Raw data:
[Start of section]

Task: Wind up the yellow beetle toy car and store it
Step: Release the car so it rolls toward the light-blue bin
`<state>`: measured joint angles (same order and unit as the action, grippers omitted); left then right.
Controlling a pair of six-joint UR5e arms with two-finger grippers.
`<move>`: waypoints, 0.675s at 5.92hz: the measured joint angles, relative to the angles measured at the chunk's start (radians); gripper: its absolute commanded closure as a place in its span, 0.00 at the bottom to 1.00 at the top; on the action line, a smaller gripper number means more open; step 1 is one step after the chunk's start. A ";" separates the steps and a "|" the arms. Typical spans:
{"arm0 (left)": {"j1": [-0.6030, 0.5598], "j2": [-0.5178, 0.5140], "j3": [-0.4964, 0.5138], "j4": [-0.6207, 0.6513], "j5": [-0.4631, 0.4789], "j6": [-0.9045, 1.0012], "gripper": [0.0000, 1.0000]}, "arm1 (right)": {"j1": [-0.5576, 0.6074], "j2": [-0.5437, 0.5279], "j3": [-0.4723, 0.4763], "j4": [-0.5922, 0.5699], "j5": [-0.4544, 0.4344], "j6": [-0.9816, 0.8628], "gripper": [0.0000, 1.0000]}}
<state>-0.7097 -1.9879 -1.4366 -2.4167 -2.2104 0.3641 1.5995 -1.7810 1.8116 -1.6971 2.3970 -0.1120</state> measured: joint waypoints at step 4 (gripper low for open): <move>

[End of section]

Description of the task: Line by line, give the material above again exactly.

Result for this exercise:
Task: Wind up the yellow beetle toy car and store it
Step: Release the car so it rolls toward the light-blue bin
`<state>`: measured joint angles (same order and unit as the action, grippers omitted); left then right.
Controlling a pair of six-joint UR5e arms with two-finger grippers.
`<move>`: waypoints, 0.675s at 5.92hz: the measured joint angles, relative to the angles measured at the chunk's start (radians); gripper: its absolute commanded closure as a place in its span, 0.00 at the bottom to 1.00 at the top; on the action line, a smaller gripper number means more open; step 1 is one step after the chunk's start. A ";" separates the steps and a "|" the arms. Typical spans:
{"arm0 (left)": {"j1": [-0.6030, 0.5598], "j2": [-0.5178, 0.5140], "j3": [-0.4964, 0.5138], "j4": [-0.6207, 0.6513], "j5": [-0.4631, 0.4789], "j6": [-0.9045, 1.0012], "gripper": [0.0000, 1.0000]}, "arm1 (right)": {"j1": [-0.5576, 0.6074], "j2": [-0.5437, 0.5279], "j3": [-0.4723, 0.4763], "j4": [-0.5922, 0.5699], "j5": [-0.4544, 0.4344], "j6": [-0.9816, 0.8628], "gripper": [0.0000, 1.0000]}}
<state>-0.7097 -1.9879 -1.4366 -2.4167 -2.2104 0.3641 1.5995 -1.7810 1.8116 -1.6971 2.3970 -0.1120</state> measured: joint waypoints at step 4 (gripper low for open): <move>

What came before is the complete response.